Pierre Descargues ne dit pas du tout cela en 1965 : 
« ...aussi enjouées soit-elles, ces nanas inspirent une certaine angoisse dans les milieux artistiques masculins. Les nanas font la fête, c'est à nos dépens Messieurs, que ça se passe. Elles nous piétinent le ventre, l'armée, la morale, elles nous sautent sur la philosophie, elles nous font le grand écart sur la patrie [...] Niki de Saint Phalle sait se servir des armes  féminines. » 



Niki Nana n’est pas la seule à représenter les  femmes aussi bien en chair. Rubens n’a pas fait de sylphide. Renoir non plus, le sculpteur Maillol encore moins. Botéro serait un annonciateur ?  
Nenni, les "Vénus" préhistoriques qui n’ont rien à voir avec la Vénus de Botticelli sont les plus grosses de toute l’Humanité, afin, de ce que l’on en connaît. Les Vénus Jomon japonaises sont elles aussi bien enveloppées (quand on ne leur a pas fait de césarienne (3).
C’est sans doute la fécondité qui prime et qui plaît lorsque l’on regarde les filles de Niki gonflées et multicolores. 
Après 1975, les femmes peuvent avorter (6), elles choisissent leur grossesse, pas toutes bien sûr, pas encore mais, elles sont libres d’avoir un gros ventre et des seins plein de lait quand elles le souhaitent, enfin presque…  Cette artiste déterminée est  là pour matérialiser le rêve des femmes libres. 
Celles qui ne sont pas libres ne le savent pas, c’est seulement aujourd’hui qu’elles s’en rendent compte en aimant le travail   de Niki… (Niki = Marie-Agnès, ça fait moins artiste …)
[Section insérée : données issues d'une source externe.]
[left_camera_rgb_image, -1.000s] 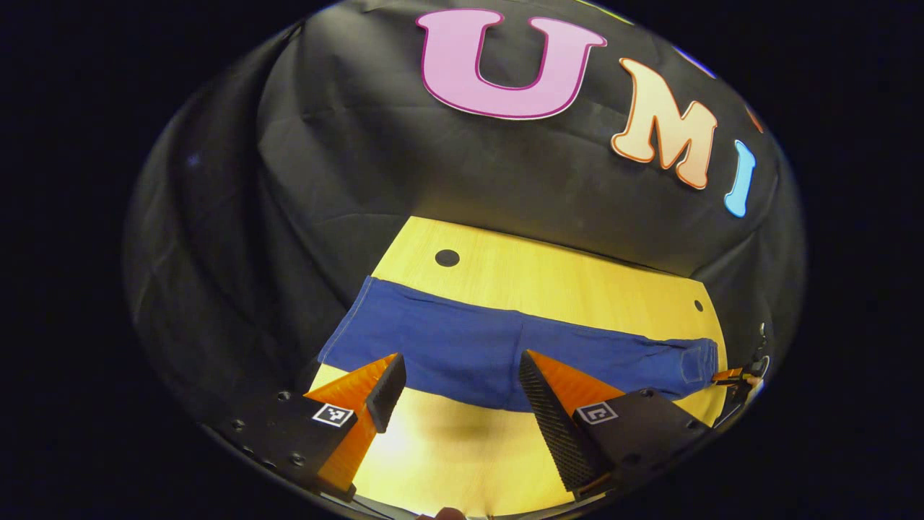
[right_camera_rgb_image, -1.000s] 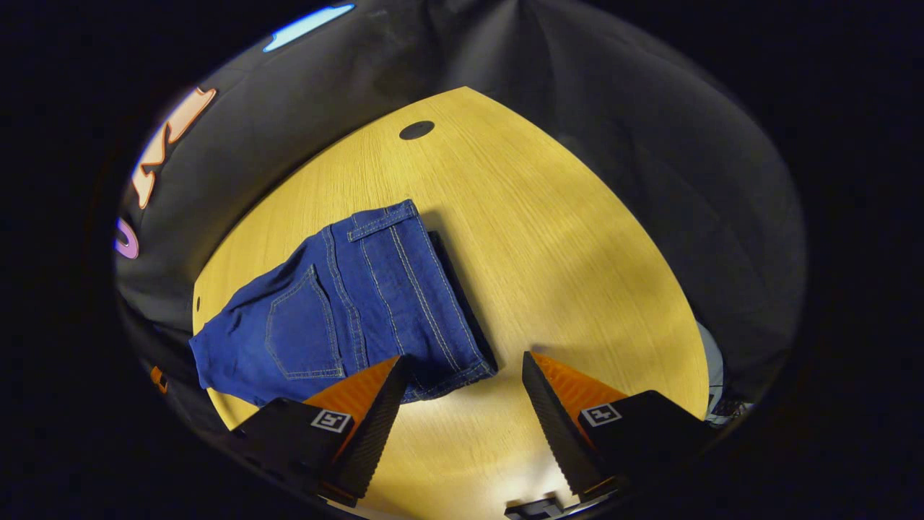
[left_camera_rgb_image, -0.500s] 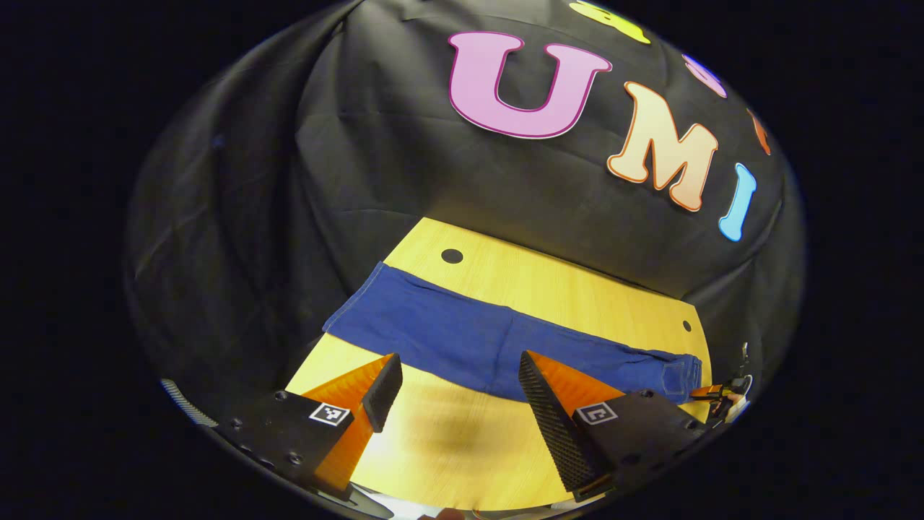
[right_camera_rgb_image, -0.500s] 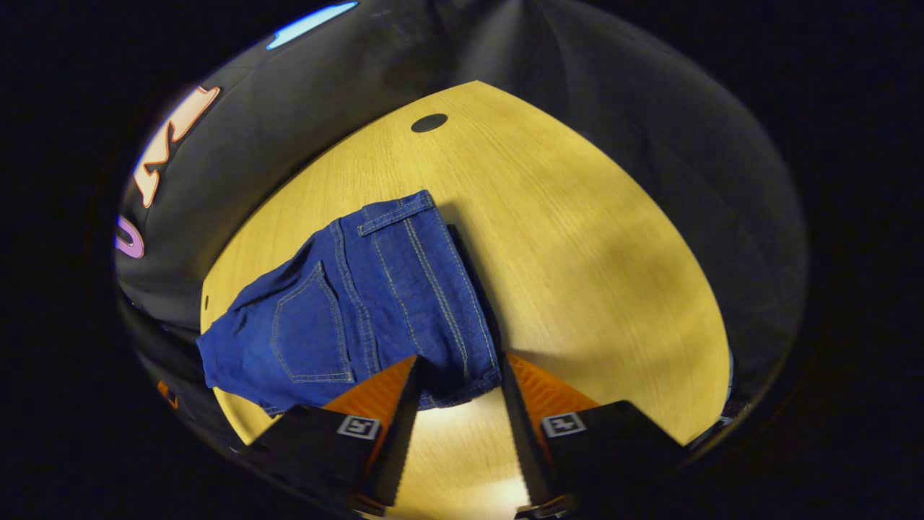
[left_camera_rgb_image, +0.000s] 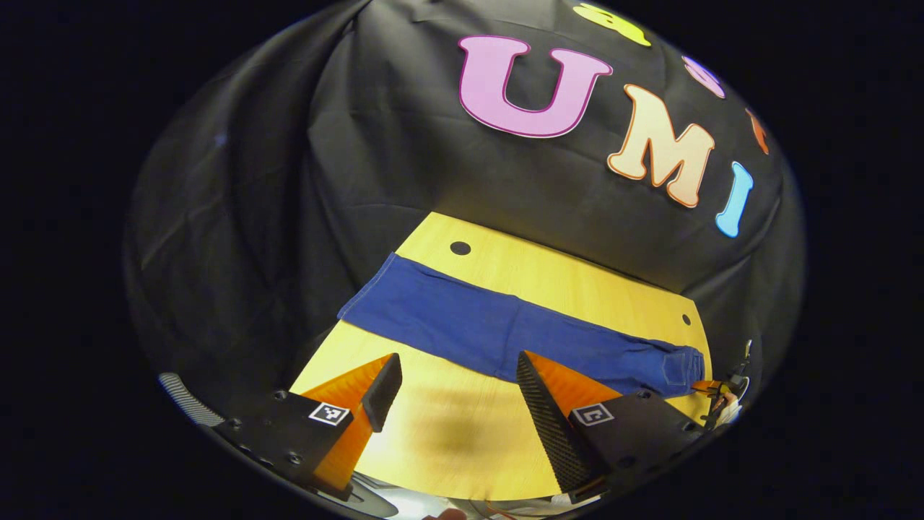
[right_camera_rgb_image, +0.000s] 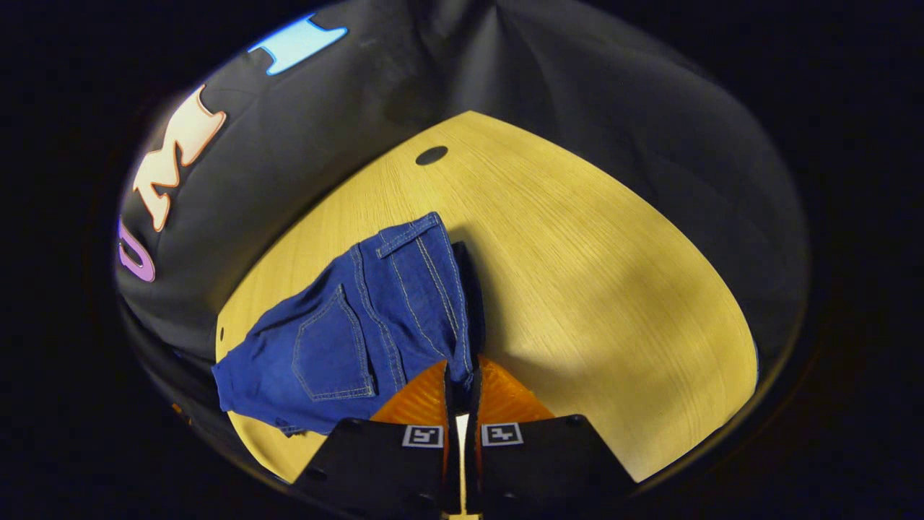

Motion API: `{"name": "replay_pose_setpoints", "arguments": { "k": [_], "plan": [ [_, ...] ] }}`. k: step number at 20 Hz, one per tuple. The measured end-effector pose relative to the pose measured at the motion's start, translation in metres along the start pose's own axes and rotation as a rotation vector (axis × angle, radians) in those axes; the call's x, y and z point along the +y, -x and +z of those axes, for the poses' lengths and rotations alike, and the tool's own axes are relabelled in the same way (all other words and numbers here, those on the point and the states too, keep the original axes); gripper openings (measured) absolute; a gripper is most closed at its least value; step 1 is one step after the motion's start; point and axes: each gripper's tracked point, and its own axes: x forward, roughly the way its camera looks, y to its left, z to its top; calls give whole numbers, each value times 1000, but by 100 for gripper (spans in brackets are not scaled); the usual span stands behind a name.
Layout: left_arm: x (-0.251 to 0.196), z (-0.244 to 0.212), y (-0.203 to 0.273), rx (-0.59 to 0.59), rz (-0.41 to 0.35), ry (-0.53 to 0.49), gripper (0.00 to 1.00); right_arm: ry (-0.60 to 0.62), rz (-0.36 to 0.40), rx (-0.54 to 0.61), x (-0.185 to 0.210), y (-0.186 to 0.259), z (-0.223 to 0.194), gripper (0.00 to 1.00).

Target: Grasp the waist and the cuffs of the jeans and fold them to make the two legs overlap; first hold the waist and fold one-third of the jeans toward the cuffs, then hold the cuffs and fold the remaining one-third in the same direction to finish folding.

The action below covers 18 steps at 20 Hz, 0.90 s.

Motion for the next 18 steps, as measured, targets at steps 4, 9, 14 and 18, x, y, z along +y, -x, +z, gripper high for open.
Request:
{"name": "replay_pose_setpoints", "arguments": {
  "k": [4,9,14,18],
  "plan": [
    [6,-1,2,2,-61,-8,95,-21,13,-116,10,19,8,1],
    [17,9,-24,25,-181,-46,96,50,-49,-244,32,60,8,4],
    [31,12,-55,78,-299,-94,96,120,-99,-361,67,98,-1,4],
    [45,13,-70,100,-367,-160,96,108,-69,-409,77,114,-8,4]
  ]
}}
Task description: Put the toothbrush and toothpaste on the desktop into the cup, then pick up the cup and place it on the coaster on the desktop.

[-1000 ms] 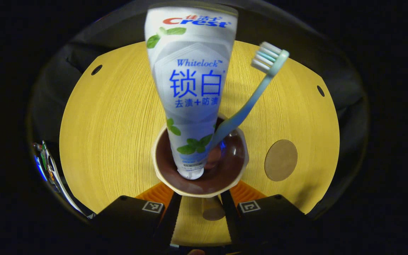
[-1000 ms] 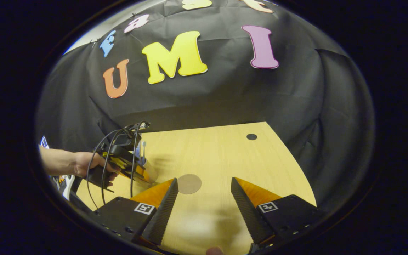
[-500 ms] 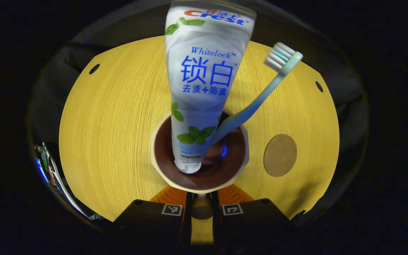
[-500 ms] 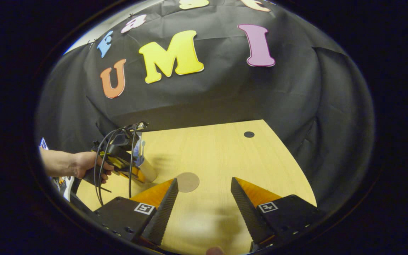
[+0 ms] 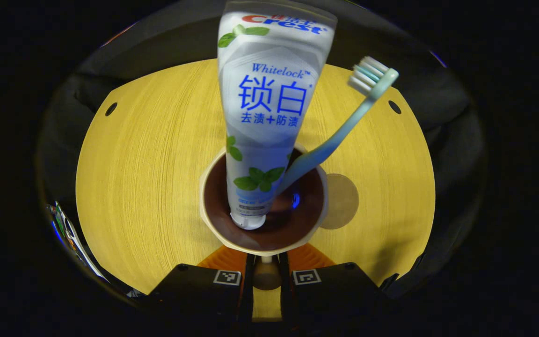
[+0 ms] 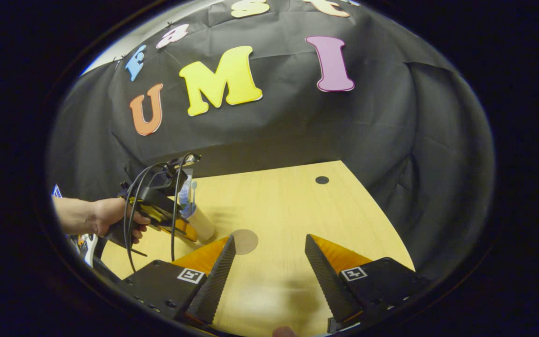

Ces sculptures sont les preuves tangibles de la liberté de la  femme des années 70, 80, 90.




Louise Bourgeois, plus vieille que Niki (1911/2010) aux Etats-Unis, construit des araignées gigantesques qui commencent à plaire. Il y en a une à Bilbao devant le musée. Je pense aussi au travail d’Annette Messager (1943), je reste en France, elle est plus jeune que Niki, sera-t-elle adulée à son tour par tous  dans une trentaine d’années ?  


Alors qu’aujourd’hui Annette fait froid dans le dos à beaucoup d’entre nous, son côté femme sorcière déplait. Ses phrases anti mec brodées  sur napperon sont des vengeances incisives.

Pourquoi je m’intéresse à ces femmes  artistes ?

J’essaye seulement de comprendre pourquoi les Nanas de Niki se hissent au pinacle et pas encore les autres : Annette, Louise… Bon, Cindy Sherman (8) a eu une belle expo au Jeu de Paume mais, ça n’a rien à voir avec les processions d’attente pour Niki de Saint Phalle… Quel beau nom, qui contient pourtant, niquer et phallus ! Bon Nike signifie aussi Victoire, doucement   sur les interprétations…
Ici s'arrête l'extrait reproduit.